Data excerpts

-------------------------

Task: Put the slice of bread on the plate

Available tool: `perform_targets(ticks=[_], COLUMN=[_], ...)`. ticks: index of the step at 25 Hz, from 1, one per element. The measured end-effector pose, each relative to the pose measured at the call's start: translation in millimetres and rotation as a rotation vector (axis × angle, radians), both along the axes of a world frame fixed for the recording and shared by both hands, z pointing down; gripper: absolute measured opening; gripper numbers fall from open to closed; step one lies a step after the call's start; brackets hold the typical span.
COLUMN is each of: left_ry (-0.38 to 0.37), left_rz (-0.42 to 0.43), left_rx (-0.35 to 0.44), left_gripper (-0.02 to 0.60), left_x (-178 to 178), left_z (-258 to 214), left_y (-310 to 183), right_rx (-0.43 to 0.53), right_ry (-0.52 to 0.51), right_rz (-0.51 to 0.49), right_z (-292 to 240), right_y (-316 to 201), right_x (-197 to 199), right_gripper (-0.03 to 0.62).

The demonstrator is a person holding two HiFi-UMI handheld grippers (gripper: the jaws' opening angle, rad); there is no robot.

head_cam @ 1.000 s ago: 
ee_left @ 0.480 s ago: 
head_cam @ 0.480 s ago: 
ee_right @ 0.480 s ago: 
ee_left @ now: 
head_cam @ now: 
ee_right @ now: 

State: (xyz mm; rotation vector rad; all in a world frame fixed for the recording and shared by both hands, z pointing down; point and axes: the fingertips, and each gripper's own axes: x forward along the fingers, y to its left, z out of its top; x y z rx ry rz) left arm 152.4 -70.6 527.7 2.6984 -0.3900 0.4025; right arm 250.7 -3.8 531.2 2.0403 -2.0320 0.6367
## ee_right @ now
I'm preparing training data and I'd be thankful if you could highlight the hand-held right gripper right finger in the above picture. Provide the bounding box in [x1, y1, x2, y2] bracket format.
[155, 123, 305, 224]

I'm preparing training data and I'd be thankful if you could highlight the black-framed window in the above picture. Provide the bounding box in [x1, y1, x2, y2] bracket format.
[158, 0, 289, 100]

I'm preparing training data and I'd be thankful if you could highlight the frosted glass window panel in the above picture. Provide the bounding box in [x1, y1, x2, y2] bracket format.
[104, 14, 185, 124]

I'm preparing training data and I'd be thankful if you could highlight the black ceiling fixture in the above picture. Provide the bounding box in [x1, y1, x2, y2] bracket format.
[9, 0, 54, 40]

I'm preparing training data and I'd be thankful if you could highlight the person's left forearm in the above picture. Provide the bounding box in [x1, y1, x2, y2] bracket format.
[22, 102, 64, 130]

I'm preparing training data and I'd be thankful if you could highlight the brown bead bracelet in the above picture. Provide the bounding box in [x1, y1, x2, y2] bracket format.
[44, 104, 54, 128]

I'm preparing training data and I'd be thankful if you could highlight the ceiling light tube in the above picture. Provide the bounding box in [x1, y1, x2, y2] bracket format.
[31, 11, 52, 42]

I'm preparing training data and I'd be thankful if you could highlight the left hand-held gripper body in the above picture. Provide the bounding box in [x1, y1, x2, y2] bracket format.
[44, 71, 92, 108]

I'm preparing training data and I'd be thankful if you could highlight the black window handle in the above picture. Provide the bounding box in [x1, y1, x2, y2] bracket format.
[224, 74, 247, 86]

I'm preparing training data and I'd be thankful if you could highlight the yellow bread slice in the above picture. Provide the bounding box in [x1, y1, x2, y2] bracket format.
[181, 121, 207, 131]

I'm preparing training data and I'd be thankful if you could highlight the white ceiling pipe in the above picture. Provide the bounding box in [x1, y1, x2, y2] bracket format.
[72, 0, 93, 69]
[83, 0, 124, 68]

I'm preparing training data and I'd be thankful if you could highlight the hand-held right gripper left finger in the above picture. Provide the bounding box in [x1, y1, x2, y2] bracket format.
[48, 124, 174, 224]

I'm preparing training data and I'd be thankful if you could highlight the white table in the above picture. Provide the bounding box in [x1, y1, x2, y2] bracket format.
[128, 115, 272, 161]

-------------------------

Would you return all of the data exactly as it stands above?

## Solution to this task
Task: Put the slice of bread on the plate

Available tool: `perform_targets(ticks=[_], COLUMN=[_], ...)`. ticks: index of the step at 25 Hz, from 1, one per element. The measured end-effector pose, each relative to the pose measured at the call's start: translation in millimetres and rotation as a rotation vector (axis × angle, radians), both along the axes of a world frame fixed for the recording and shared by both hands, z pointing down; gripper: absolute measured opening; gripper numbers fall from open to closed; step one lies a step after the call's start; brackets hold the typical span.
COLUMN is each of: left_ry (-0.38 to 0.37), left_rz (-0.42 to 0.43), left_rx (-0.35 to 0.44), left_gripper (-0.02 to 0.60), left_x (-178 to 178), left_z (-258 to 214), left_y (-310 to 183), right_rx (-0.43 to 0.53), right_ry (-0.52 to 0.51), right_rz (-0.51 to 0.49), right_z (-292 to 240), right_y (-316 to 201), right_x (-197 to 199), right_gripper (-0.03 to 0.62).

The demonstrator is a person holding two HiFi-UMI handheld grippers (gripper: the jaws' opening angle, rad); there is no robot.

head_cam @ 1.000 s ago: 
ee_left @ 0.480 s ago: 
head_cam @ 0.480 s ago: 
ee_right @ 0.480 s ago: 
ee_left @ now: 
head_cam @ now: 
ee_right @ now: 

State: (xyz mm; rotation vector rad; all in a world frame fixed for the recording and shared by both hands, z pointing down; point and axes: the fingertips, and each gripper's own axes: x forward along the fingers, y to its left, z out of its top; x y z rx ry rz) left arm 152.4 -70.6 527.7 2.6984 -0.3900 0.4025; right arm 250.7 -3.8 531.2 2.0403 -2.0320 0.6367
## ee_right @ now
I'm preparing training data and I'd be thankful if you could highlight the hand-held right gripper right finger in the above picture. Provide the bounding box in [x1, y1, x2, y2] bracket format.
[155, 123, 305, 224]

I'm preparing training data and I'd be thankful if you could highlight the black-framed window in the above picture. Provide the bounding box in [x1, y1, x2, y2] bracket format.
[158, 0, 289, 100]

I'm preparing training data and I'd be thankful if you could highlight the frosted glass window panel in the above picture. Provide the bounding box in [x1, y1, x2, y2] bracket format.
[104, 14, 185, 124]

I'm preparing training data and I'd be thankful if you could highlight the black ceiling fixture in the above picture. Provide the bounding box in [x1, y1, x2, y2] bracket format.
[9, 0, 54, 40]

I'm preparing training data and I'd be thankful if you could highlight the person's left forearm in the above picture. Provide the bounding box in [x1, y1, x2, y2] bracket format.
[22, 102, 64, 130]

I'm preparing training data and I'd be thankful if you could highlight the brown bead bracelet in the above picture. Provide the bounding box in [x1, y1, x2, y2] bracket format.
[44, 104, 54, 128]

I'm preparing training data and I'd be thankful if you could highlight the ceiling light tube in the above picture. Provide the bounding box in [x1, y1, x2, y2] bracket format.
[31, 11, 52, 42]

I'm preparing training data and I'd be thankful if you could highlight the left hand-held gripper body in the above picture. Provide the bounding box in [x1, y1, x2, y2] bracket format.
[44, 71, 92, 108]

I'm preparing training data and I'd be thankful if you could highlight the black window handle in the above picture. Provide the bounding box in [x1, y1, x2, y2] bracket format.
[224, 74, 247, 86]

I'm preparing training data and I'd be thankful if you could highlight the yellow bread slice in the above picture. Provide the bounding box in [x1, y1, x2, y2] bracket format.
[181, 121, 207, 131]

I'm preparing training data and I'd be thankful if you could highlight the white ceiling pipe in the above picture. Provide the bounding box in [x1, y1, x2, y2] bracket format.
[72, 0, 93, 69]
[83, 0, 124, 68]

I'm preparing training data and I'd be thankful if you could highlight the hand-held right gripper left finger in the above picture. Provide the bounding box in [x1, y1, x2, y2] bracket format.
[48, 124, 174, 224]

I'm preparing training data and I'd be thankful if you could highlight the white table in the above picture. Provide the bounding box in [x1, y1, x2, y2] bracket format.
[128, 115, 272, 161]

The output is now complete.